Task details
Restrict the output to the lines below starting at the one that contains "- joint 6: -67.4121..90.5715" and ending at the one that contains "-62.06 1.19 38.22", and restate them word for word, both ends included.

═════ Source information ═════

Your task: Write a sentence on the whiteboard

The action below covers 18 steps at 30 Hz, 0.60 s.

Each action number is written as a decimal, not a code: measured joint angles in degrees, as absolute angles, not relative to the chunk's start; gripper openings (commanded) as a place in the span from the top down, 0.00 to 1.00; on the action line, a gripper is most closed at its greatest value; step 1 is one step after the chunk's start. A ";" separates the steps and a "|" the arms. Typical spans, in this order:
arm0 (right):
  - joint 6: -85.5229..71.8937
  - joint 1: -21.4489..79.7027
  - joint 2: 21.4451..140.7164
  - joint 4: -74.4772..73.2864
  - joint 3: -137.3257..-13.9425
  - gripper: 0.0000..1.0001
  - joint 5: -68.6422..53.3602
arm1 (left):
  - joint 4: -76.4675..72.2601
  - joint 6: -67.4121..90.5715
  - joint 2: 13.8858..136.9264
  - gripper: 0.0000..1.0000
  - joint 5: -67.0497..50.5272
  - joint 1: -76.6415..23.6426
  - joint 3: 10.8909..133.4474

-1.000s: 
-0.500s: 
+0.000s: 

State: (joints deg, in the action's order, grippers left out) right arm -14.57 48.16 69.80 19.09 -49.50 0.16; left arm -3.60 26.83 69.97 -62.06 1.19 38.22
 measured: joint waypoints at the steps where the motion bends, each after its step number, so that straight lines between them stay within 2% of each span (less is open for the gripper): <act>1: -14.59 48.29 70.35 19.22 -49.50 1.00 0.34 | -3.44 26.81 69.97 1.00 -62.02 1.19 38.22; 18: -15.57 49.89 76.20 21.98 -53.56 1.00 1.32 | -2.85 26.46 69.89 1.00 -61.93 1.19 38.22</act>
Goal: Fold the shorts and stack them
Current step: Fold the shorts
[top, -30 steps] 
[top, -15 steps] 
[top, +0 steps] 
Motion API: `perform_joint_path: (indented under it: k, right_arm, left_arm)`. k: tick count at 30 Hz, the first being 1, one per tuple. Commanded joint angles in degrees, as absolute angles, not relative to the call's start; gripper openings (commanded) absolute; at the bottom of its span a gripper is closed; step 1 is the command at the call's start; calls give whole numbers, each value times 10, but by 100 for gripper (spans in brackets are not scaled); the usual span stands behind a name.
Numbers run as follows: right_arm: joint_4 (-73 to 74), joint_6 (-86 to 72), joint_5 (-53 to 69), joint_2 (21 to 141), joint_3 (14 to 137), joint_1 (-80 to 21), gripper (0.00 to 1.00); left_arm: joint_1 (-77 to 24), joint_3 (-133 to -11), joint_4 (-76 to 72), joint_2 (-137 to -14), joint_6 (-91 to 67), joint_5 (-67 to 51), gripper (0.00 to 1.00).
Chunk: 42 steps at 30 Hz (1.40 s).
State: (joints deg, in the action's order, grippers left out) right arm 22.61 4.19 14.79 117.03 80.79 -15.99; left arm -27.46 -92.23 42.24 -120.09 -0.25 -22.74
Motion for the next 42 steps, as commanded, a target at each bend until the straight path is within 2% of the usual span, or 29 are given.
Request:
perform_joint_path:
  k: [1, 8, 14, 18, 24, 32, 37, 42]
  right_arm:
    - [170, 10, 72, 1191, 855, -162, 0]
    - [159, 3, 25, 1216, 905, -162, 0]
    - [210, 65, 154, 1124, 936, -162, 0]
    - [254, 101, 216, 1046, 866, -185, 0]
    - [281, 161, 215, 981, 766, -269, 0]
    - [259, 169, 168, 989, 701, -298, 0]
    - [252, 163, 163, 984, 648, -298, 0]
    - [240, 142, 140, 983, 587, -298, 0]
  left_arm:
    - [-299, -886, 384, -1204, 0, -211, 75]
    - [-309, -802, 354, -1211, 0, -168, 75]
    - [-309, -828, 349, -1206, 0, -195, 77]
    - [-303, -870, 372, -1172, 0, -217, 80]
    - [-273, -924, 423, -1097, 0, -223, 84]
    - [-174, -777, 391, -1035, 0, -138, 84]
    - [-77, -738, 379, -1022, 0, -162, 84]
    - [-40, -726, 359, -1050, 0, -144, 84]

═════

Solved problem
  - joint 6: -67.4121..90.5715
  - joint 2: 13.8858..136.9264
  - gripper: 0.0000..1.0000
  - joint 5: -67.0497..50.5272
  - joint 1: -76.6415..23.6426
  - joint 3: 10.8909..133.4474

-1.000s: 
-0.500s: 
+0.000s: 

State: (joints deg, in the action's order, grippers left out) right arm -14.57 48.16 69.80 19.09 -49.50 0.16; left arm -3.60 26.83 69.97 -62.06 1.19 38.22

The exercise is now complete.